WHAT YOU ARE ASKED TO DO:
What should be copied is the stretch of entries below from the line with "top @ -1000" up to and including the line with "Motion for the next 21", exactly and without images.

DATA TO EXAMINE START

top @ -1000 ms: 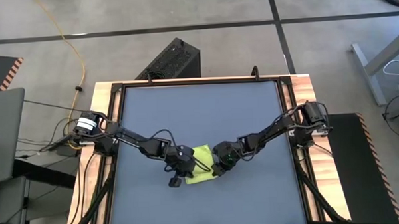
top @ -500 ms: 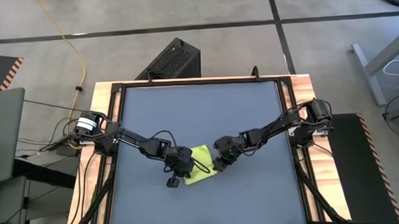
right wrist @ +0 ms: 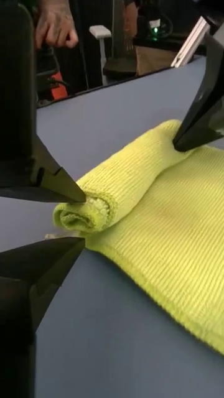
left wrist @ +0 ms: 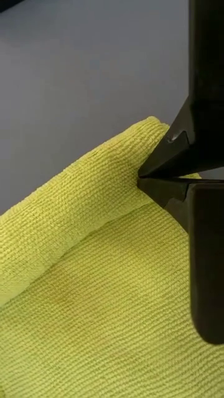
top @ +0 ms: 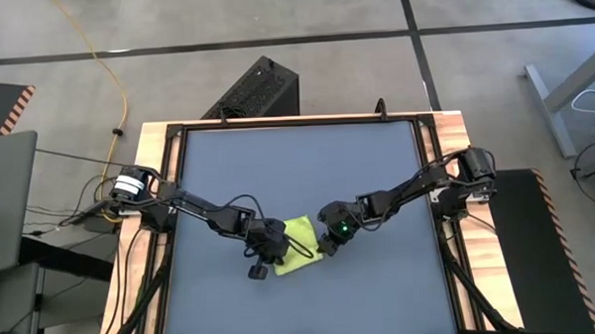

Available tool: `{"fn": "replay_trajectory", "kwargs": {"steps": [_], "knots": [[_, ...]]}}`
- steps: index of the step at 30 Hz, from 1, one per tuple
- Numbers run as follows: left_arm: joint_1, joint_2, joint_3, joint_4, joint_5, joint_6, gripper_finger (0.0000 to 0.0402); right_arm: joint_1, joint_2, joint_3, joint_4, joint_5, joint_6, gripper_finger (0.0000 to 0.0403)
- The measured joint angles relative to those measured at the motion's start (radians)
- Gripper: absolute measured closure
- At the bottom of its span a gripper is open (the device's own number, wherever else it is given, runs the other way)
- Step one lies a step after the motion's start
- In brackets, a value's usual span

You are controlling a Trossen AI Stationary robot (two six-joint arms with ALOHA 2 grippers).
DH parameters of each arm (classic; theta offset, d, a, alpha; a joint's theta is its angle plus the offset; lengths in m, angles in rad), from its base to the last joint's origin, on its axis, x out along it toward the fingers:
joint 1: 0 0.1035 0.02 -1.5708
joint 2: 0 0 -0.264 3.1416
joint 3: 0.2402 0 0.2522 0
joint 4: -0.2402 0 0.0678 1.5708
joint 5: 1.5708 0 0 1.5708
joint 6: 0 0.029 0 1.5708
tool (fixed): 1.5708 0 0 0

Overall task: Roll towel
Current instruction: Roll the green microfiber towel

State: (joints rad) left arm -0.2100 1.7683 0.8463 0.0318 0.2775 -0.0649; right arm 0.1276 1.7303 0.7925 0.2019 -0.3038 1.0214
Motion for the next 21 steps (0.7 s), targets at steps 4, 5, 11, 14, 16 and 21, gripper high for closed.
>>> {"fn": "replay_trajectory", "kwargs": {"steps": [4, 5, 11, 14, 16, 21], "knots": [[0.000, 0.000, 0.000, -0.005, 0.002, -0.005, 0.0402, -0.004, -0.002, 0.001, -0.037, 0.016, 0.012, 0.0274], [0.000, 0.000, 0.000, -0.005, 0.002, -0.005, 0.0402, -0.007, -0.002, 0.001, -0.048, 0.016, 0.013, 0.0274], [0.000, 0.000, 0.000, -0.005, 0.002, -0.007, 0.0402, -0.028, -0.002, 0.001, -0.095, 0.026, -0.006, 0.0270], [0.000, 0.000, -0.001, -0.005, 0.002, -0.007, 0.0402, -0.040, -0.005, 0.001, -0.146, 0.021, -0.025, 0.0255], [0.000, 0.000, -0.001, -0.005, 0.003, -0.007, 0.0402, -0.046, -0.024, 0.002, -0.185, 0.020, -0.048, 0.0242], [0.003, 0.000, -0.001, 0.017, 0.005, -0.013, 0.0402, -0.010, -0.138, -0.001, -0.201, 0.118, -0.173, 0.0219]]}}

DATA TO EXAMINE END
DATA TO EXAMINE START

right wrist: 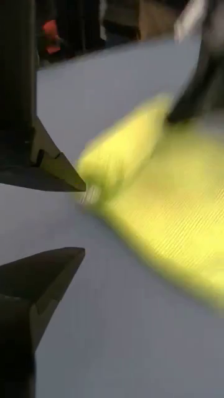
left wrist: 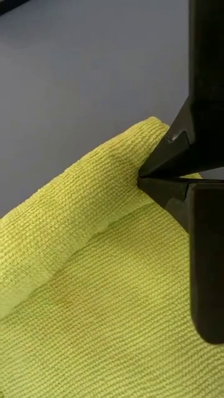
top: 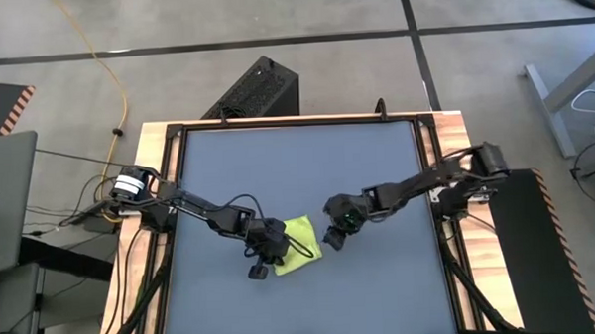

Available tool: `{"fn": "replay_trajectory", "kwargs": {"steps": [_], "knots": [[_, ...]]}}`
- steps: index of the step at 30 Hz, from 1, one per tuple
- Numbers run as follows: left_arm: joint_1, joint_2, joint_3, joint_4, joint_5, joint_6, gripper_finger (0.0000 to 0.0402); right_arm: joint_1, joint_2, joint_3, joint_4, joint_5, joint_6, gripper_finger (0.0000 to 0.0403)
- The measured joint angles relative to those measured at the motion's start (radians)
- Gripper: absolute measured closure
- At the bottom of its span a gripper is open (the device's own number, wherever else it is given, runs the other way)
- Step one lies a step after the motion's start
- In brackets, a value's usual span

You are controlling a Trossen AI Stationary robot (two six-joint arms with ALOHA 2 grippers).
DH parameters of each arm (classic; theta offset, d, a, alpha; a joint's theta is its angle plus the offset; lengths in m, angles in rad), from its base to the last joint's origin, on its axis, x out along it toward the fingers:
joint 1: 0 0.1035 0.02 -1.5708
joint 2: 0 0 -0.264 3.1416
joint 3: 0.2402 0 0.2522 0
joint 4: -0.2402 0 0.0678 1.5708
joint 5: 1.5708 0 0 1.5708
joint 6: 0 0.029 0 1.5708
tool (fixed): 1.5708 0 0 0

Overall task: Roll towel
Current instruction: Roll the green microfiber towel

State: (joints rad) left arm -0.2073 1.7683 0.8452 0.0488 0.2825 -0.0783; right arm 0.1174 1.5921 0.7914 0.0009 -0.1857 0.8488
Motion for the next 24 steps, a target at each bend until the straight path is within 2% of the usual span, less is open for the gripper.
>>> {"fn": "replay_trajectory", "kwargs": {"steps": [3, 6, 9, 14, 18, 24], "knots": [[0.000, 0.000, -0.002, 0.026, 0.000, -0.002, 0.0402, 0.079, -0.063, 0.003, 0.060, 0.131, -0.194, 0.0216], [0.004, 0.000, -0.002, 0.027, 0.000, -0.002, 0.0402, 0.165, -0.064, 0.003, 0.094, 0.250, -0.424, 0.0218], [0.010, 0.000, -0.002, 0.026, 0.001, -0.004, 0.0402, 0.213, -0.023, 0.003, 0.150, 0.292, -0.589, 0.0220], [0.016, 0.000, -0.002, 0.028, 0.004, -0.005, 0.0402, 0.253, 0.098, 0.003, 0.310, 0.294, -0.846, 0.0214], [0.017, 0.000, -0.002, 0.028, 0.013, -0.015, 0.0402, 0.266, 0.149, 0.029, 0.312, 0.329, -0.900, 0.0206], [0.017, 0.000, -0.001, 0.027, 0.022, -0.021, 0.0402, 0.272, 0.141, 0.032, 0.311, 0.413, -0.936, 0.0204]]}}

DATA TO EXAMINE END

ANSWER BOX:
top @ -1000 ms: 
top @ -500 ms: 
right wrist @ +0 ms: 
left wrist @ +0 ms: 
top @ +0 ms: 

Available tool: `{"fn": "replay_trajectory", "kwargs": {"steps": [_], "knots": [[_, ...]]}}`
- steps: index of the step at 30 Hz, from 1, one per tuple
- Numbers run as follows: left_arm: joint_1, joint_2, joint_3, joint_4, joint_5, joint_6, gripper_finger (0.0000 to 0.0402); right_arm: joint_1, joint_2, joint_3, joint_4, joint_5, joint_6, gripper_finger (0.0000 to 0.0403)
- The measured joint angles relative to those measured at the motion's start (radians)
- Gripper: absolute measured closure
- At the bottom of its span a gripper is open (the device's own number, wherever else it is given, runs the other way)
- Step one lies a step after the motion's start
- In brackets, a value's usual span

You are controlling a Trossen AI Stationary robot (two six-joint arms with ALOHA 2 grippers).
DH parameters of each arm (classic; theta offset, d, a, alpha; a joint's theta is its angle plus the offset; lengths in m, angles in rad), from its base to the last joint's origin, on its axis, x out along it toward the fingers:
joint 1: 0 0.1035 0.02 -1.5708
joint 2: 0 0 -0.264 3.1416
joint 3: 0.2402 0 0.2522 0
joint 4: -0.2402 0 0.0678 1.5708
joint 5: 1.5708 0 0 1.5708
joint 6: 0 0.029 0 1.5708
tool (fixed): 1.5708 0 0 0

Overall task: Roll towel
Current instruction: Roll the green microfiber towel

State: (joints rad) left arm -0.2100 1.7683 0.8463 0.0318 0.2775 -0.0649; right arm 0.1276 1.7303 0.7925 0.2019 -0.3038 1.0214
Motion for the next 21 steps (0.7 s), targets at steps 4, 5, 11, 14, 16 and 21, gripper high for closed.

The requested output has been produced.